Write out every line below that contains "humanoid".

>>>

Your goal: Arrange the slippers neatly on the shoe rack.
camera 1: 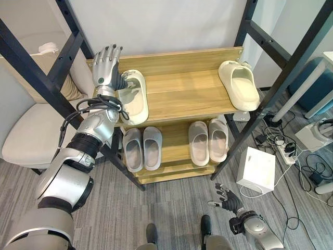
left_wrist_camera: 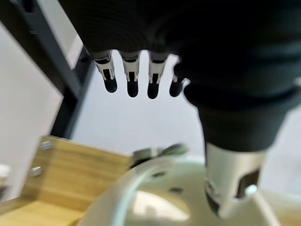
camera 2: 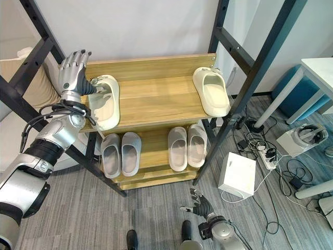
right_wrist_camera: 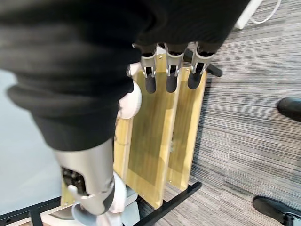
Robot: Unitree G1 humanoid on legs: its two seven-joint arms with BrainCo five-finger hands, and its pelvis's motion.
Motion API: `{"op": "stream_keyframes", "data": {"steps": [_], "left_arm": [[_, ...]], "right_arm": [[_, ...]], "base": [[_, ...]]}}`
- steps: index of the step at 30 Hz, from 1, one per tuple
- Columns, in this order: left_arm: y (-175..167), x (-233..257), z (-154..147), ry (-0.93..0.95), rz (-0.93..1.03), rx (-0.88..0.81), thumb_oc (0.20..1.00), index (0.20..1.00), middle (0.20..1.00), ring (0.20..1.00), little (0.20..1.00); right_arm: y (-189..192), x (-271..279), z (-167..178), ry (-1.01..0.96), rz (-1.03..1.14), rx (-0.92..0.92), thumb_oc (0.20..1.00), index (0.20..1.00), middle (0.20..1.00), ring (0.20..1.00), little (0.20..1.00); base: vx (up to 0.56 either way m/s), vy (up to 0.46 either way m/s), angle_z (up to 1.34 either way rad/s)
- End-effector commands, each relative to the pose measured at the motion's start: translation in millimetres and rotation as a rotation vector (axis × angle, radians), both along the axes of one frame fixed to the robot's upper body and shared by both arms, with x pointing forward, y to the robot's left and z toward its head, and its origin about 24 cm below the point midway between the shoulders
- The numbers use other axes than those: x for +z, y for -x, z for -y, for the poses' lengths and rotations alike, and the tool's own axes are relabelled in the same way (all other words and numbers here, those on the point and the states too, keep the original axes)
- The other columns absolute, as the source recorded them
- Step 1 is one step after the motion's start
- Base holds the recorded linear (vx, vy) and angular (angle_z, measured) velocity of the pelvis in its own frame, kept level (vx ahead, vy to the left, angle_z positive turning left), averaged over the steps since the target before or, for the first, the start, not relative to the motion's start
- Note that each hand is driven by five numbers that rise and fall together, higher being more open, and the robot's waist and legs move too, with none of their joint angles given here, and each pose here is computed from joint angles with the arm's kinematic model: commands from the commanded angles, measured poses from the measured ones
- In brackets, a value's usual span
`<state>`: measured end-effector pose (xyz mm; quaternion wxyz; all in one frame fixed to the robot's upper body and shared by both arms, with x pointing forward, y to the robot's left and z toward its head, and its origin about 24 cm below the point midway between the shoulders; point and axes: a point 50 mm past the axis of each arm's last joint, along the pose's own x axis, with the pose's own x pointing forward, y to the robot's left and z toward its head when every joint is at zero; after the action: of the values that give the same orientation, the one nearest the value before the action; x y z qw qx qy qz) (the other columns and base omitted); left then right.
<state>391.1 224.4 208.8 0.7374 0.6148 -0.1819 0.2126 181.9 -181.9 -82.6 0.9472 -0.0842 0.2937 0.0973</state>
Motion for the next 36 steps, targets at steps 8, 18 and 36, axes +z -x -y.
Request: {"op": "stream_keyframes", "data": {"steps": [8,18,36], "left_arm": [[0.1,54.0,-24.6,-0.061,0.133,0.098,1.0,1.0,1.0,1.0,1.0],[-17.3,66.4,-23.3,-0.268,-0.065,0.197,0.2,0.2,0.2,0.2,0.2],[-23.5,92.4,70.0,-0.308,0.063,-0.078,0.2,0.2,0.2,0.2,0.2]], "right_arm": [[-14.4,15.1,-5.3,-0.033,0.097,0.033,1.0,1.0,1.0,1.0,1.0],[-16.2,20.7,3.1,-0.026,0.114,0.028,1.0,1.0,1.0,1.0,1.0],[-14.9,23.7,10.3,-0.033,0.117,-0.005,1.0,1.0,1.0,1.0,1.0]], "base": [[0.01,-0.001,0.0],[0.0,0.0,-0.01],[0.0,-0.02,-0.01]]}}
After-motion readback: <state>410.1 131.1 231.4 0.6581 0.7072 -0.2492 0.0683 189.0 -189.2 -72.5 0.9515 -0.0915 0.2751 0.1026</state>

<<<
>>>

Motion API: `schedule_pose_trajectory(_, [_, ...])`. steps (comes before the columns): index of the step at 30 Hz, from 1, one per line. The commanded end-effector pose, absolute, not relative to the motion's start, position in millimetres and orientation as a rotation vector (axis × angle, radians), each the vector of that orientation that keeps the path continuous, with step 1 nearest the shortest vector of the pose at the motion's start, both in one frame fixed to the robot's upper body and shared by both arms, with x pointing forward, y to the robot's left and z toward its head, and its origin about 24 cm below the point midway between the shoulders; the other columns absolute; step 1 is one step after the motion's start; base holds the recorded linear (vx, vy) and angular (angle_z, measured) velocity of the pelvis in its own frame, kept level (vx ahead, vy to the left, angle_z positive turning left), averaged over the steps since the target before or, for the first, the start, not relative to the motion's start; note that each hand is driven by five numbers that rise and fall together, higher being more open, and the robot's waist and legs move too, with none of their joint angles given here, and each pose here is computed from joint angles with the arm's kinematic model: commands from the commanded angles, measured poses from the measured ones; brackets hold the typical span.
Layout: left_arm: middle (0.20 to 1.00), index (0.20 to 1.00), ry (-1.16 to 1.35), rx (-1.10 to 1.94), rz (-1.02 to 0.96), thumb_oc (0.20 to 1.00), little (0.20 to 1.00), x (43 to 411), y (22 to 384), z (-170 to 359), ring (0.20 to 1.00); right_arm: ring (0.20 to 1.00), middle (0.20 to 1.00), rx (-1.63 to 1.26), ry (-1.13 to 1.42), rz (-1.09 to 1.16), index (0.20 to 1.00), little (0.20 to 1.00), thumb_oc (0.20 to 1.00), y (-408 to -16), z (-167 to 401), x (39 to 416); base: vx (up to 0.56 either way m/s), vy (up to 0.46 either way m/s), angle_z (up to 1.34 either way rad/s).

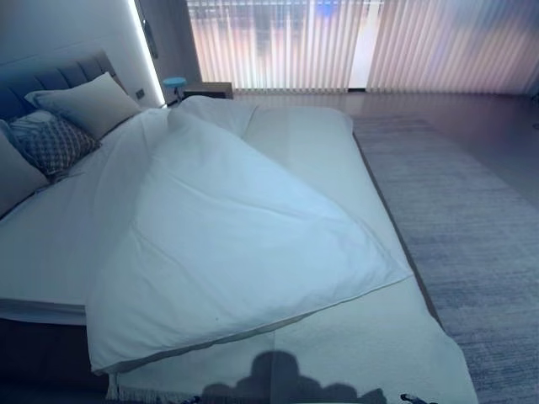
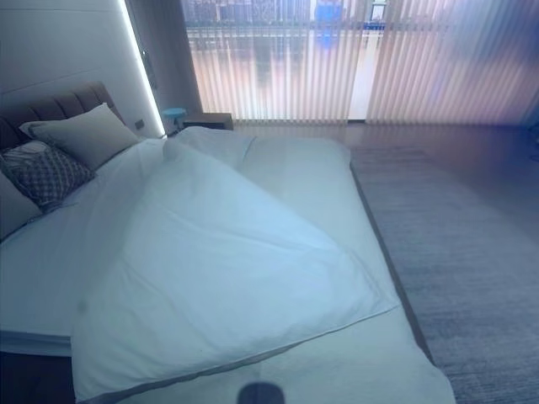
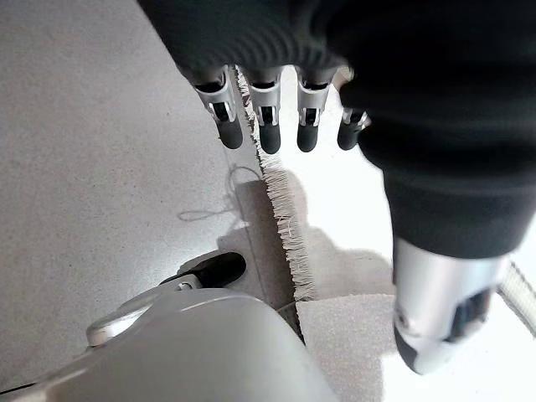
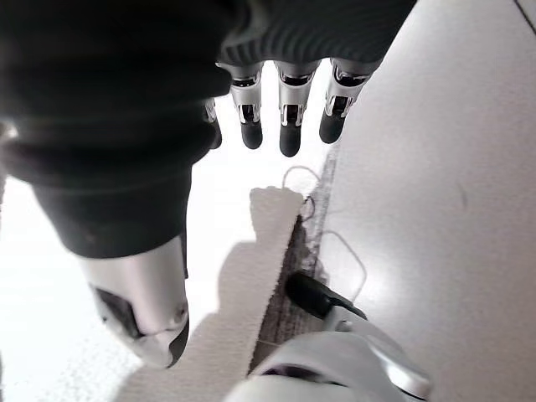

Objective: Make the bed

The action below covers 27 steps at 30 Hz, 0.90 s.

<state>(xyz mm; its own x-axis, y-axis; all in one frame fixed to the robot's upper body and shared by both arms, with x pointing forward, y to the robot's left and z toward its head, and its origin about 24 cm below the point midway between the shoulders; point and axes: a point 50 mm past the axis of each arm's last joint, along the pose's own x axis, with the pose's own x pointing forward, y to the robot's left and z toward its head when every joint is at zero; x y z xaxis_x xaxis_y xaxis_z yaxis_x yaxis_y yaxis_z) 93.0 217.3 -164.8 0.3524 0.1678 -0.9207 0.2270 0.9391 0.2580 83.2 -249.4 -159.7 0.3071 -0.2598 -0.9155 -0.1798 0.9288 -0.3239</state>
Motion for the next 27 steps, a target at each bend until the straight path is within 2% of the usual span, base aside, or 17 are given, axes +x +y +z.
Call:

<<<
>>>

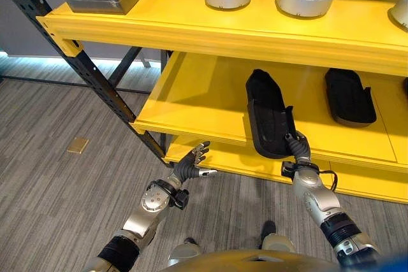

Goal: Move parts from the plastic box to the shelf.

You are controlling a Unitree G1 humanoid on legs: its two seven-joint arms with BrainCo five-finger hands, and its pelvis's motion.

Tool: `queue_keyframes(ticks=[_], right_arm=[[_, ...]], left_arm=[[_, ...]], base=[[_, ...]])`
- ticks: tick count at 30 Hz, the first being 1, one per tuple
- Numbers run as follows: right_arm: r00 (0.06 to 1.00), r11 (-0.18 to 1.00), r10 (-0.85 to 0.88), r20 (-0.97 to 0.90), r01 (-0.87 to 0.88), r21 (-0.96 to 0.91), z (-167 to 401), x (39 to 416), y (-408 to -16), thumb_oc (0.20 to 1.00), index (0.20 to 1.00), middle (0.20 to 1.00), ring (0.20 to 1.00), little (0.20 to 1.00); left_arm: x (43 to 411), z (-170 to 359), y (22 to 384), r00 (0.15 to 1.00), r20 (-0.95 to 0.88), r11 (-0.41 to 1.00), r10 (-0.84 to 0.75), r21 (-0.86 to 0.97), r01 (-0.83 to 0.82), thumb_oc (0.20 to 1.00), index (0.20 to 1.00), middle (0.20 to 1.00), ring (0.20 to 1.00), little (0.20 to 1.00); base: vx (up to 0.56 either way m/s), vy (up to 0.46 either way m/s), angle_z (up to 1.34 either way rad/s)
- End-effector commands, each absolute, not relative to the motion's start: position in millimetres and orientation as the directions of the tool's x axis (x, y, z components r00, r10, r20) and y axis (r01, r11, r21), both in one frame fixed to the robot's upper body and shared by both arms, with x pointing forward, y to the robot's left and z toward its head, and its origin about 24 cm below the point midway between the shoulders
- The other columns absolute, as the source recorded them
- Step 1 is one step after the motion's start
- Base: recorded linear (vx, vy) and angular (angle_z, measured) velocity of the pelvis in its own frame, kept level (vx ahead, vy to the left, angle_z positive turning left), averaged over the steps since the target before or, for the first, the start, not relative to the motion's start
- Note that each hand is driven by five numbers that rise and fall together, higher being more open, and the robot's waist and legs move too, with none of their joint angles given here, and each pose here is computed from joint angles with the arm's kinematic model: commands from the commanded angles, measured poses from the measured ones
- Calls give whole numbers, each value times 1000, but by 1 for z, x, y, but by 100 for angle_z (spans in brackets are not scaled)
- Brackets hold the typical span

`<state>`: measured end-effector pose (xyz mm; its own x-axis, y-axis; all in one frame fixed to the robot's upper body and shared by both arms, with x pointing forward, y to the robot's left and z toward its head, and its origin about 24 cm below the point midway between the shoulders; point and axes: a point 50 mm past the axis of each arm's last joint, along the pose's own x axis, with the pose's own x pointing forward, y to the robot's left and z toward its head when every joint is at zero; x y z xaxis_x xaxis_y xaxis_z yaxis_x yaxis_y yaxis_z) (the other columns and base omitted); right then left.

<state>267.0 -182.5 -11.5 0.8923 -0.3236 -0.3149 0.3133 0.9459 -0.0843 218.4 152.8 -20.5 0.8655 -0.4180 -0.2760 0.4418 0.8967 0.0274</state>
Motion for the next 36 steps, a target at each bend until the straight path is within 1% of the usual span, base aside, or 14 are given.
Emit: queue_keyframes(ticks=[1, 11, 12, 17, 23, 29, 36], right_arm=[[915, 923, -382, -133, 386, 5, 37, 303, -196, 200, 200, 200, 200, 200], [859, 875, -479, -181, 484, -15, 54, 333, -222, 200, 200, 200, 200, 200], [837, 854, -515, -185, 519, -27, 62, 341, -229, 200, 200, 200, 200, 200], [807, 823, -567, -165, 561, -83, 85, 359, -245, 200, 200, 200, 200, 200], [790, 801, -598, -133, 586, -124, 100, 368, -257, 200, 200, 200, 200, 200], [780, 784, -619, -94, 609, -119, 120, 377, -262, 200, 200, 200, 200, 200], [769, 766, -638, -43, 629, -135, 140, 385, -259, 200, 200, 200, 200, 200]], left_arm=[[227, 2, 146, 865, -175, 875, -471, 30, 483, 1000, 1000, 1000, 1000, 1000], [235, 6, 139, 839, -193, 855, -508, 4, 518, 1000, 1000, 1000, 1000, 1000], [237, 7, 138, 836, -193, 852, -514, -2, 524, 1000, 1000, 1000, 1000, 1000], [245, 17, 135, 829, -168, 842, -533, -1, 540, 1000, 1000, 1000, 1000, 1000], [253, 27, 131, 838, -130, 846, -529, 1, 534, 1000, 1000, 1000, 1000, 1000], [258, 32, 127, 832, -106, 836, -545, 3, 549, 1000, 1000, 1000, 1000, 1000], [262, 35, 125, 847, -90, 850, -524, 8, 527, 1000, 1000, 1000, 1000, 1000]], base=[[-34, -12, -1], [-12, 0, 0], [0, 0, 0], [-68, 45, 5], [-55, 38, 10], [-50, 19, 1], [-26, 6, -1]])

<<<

-- Reply --
Robot: Unitree G1 humanoid on legs: its two seven-joint arms with BrainCo five-finger hands, and its pelvis's motion.
You are controlling a Unitree G1 humanoid on legs: its two seven-joint arms with BrainCo five-finger hands, and its pelvis's motion.

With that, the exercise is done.